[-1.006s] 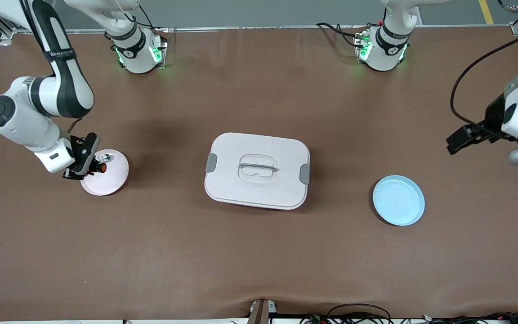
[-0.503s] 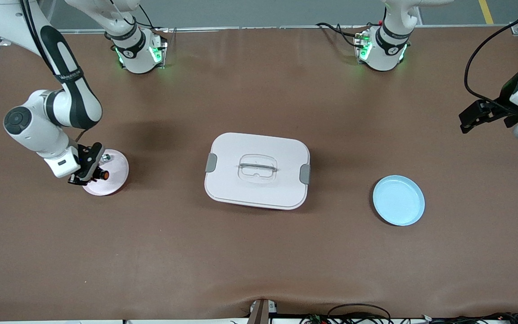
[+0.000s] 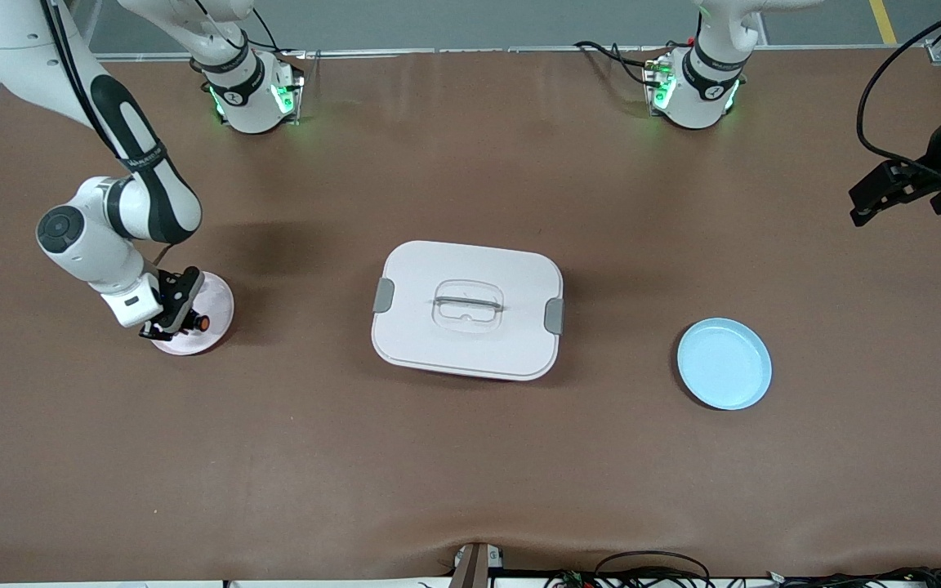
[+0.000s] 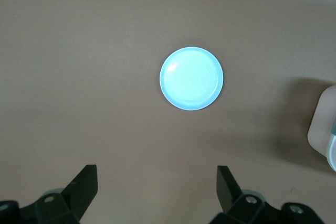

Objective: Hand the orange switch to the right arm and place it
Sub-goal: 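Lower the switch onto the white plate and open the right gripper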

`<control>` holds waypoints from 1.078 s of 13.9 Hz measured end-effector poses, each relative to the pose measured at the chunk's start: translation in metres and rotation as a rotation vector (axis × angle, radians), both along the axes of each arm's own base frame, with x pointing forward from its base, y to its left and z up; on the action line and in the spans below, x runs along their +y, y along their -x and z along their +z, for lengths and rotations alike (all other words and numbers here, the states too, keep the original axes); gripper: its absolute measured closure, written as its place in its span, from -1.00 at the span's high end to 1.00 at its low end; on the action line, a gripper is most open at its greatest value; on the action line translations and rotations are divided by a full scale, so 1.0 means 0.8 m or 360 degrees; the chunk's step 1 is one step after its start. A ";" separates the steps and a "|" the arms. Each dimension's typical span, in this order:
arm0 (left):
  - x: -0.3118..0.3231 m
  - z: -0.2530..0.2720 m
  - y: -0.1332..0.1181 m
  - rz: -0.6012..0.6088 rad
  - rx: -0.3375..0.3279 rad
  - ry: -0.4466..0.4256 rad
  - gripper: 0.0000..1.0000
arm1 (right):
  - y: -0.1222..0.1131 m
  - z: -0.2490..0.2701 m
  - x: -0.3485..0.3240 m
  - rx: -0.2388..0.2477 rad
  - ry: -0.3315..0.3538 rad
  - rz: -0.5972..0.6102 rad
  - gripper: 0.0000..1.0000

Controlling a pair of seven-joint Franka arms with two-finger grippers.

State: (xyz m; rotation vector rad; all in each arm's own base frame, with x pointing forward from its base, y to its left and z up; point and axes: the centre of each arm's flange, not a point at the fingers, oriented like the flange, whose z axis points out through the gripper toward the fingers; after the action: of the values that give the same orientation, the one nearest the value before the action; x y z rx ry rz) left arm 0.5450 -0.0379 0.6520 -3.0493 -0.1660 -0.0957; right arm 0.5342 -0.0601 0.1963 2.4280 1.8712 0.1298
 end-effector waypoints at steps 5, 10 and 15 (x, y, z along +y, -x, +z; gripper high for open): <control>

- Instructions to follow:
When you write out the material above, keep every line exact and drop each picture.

- Result:
[-1.006s] 
[-0.503s] 
[+0.000s] 
[+0.000s] 

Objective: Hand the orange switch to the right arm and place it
Sub-goal: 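Lower the switch onto the white plate and open the right gripper
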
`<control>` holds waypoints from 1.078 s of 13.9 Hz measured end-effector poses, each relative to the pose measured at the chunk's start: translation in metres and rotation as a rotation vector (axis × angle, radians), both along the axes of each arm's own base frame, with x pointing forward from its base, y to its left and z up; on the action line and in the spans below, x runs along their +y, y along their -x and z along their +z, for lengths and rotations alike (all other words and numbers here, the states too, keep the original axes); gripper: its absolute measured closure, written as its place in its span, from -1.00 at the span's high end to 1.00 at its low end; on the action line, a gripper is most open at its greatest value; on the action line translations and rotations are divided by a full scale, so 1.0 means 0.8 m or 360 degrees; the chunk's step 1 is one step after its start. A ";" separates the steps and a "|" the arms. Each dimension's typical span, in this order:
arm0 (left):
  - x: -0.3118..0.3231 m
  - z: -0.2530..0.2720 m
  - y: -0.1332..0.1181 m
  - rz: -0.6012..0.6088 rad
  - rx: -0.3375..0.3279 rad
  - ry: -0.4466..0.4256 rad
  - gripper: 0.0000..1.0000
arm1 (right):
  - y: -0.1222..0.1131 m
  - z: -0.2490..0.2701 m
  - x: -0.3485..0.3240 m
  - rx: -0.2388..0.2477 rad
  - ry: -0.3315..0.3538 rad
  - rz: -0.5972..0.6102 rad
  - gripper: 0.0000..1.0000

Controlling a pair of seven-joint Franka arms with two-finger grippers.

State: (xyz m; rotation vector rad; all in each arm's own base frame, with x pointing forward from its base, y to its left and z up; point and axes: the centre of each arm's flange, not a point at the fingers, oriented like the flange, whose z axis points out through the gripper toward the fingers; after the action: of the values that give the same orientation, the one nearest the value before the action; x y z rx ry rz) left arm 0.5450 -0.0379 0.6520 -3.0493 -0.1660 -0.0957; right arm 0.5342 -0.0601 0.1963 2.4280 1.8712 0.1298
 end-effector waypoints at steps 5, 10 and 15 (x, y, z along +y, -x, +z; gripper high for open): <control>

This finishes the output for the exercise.